Shine On! Kids
- Formation: July 2006
- Founders: Kimberly Forsythe and Mark Ferris
- Focus: Supporting children with cancer in Japan and their families.
- Location: Tokyo, Japan;
- Region served: Japan
- Website: sokids.org
- Formerly called: Tyler Foundation

= Shine On! Kids =

Japanese charitable organization

Shine On! Kids, formerly the Tyler Foundation, is a charitable organization located in Tokyo, Japan, which offers psychosocial support to children with cancer in Japan and their families.

==Background==
Shine On! Kids is incorporated in Japan as a non-profit organization. Founded in 2006 by Mark Ferris, and Kimberly Forsythe, the organization was dedicated in memory of their son, Tyler, who was diagnosed with infant acute lymphoblastic leukemia before he was one month old.

Born in 2003, Tyler died after almost two years of treatment at the National Center for Child Health and Development in Setagaya, Tokyo, in June 2005. The high standard of medical care they experienced contrasted with the lack of psychosocial support offered to families and children with cancer in Japan. Tyler's parents created the Tyler Foundation to help patients and families in Japan going through the challenge of fighting childhood cancer. The organization was renamed Shine On! Kids in 2012.

===Mission===
The organization's mission is to improve quality of life during treatment and ensure a smooth and successful transition to normal life after treatment. The foundation's aim is to fundamentally change the way patients’ care is administered throughout Japan in the pediatric oncology wards.
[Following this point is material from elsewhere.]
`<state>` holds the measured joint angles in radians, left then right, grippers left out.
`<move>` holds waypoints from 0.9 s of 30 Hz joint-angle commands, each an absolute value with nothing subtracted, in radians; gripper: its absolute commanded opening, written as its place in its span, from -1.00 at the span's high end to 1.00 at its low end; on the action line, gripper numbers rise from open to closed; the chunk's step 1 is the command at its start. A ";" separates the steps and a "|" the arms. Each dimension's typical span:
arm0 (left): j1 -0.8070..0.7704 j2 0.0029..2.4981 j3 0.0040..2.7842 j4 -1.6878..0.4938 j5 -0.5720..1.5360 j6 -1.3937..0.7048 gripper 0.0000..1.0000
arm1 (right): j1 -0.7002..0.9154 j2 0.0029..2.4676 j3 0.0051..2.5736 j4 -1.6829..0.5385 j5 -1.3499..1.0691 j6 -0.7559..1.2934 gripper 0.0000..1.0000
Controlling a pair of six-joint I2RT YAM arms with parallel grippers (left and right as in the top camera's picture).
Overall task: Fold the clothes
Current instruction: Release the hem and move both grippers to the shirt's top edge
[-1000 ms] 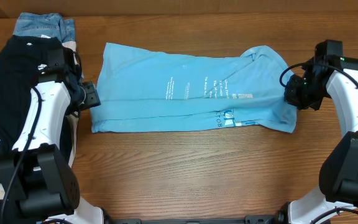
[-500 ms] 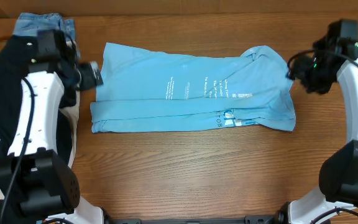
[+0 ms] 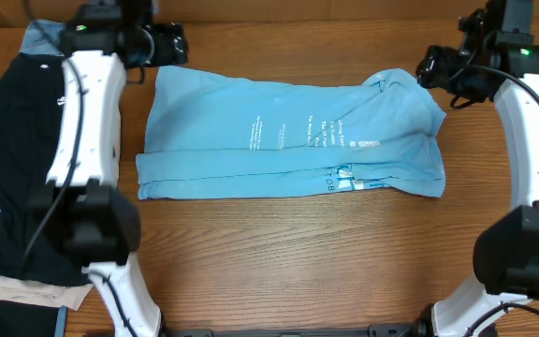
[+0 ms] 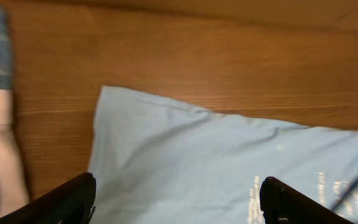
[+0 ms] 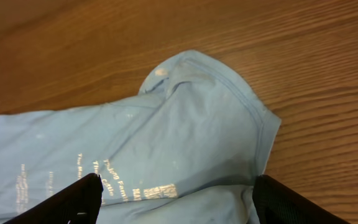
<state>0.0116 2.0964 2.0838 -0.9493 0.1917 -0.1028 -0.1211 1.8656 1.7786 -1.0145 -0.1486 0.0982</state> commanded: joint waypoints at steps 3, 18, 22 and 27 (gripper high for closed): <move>0.011 2.264 2.111 -0.901 0.189 -0.086 -0.68 | -0.104 1.881 1.799 -1.011 -0.131 0.044 -0.63; 0.015 2.450 2.111 -0.715 0.047 -0.040 -0.71 | -0.099 1.881 1.799 -1.055 -0.131 0.043 -0.61; 0.015 2.484 2.110 -0.665 0.010 -0.020 -0.74 | -0.099 1.881 1.799 -1.061 -0.131 0.043 -0.61; 0.015 2.506 2.110 -0.579 -0.011 -0.014 -0.70 | -0.099 1.881 1.799 -1.061 -0.131 0.043 -0.61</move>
<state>0.0109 2.4870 2.0880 -0.6182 0.0315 -0.0414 -0.1040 1.8881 1.7786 -1.0645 -0.1410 0.0513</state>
They concentrate on patient and parent support such as an on-staff psychologist, support groups and childcare for siblings.

===Projects===
In the spring of 2007, the Tyler Foundation launched its counseling and support program, providing a clinical psychologist to the pediatric cancer ward of the National Center for Child Health and Development.

In April 2009, the Tyler Foundation opened its Shine On! House, which provides overnight accommodation for families, childcare for siblings of patients and a place for families to relax. The Tyler Foundation is the sole representative of the US-based Beads of Courage program in Japan. Patients receive a colorful bead corresponding to each aspect of cancer treatment – for example, surgery, radiation, blood tests, etc. The beads serve as symbols of courage to commemorate milestones the children achieved along their individual treatment path. Introduced to Japan by the foundation in 2010, the Beads of Courage Program is said to decrease illness-related distress; increase the use of positive coping strategies; enable children to find meaning in illness, and restore a sense of self in children coping with serious illness.

In addition, the foundation launched its Shine On! Therapy Dog program in 2010, placing Japan's first full-time therapy dog at Shizuoka Children’s Hospital. Bailey, a golden retriever, was trained for two years at Hawaii Canines for Independence in Maui, Hawaii. The dog goes bedside to give children courage and accompanies them during medical procedures. The nurse-handler and therapy dog visit the hospital five days a week, attending pediatric patients’ medical examinations and rehabilitation treatments.

Following the 2011 Tōhoku earthquake and tsunami, the Tyler Foundation decided to offer its expertise to those affected by the earthquake and tsunami. The foundation's Shine On! "Smile Ambassador", Guy Totaro, travels to schools in the affected areas getting the kids to smile as a way of relieving stress.

The foundation also created a musical project called "Shine On! Songs" as a way of raising funds. Students at Sakari Elementary School in Ofunato City participated in the chorus of one of the songs on the CD Who I Want to Be. The song is based on an English version of Miyazawa Kenji's famous poem Ame Ni Mo Makezu. Recording artist Rie fu, who sang the song, visited Sakari Elementary school to share in the happiness of completing the song. A number of artists donated songs to the album including Julian Lennon who donated "Children of the World" to be a track on the album.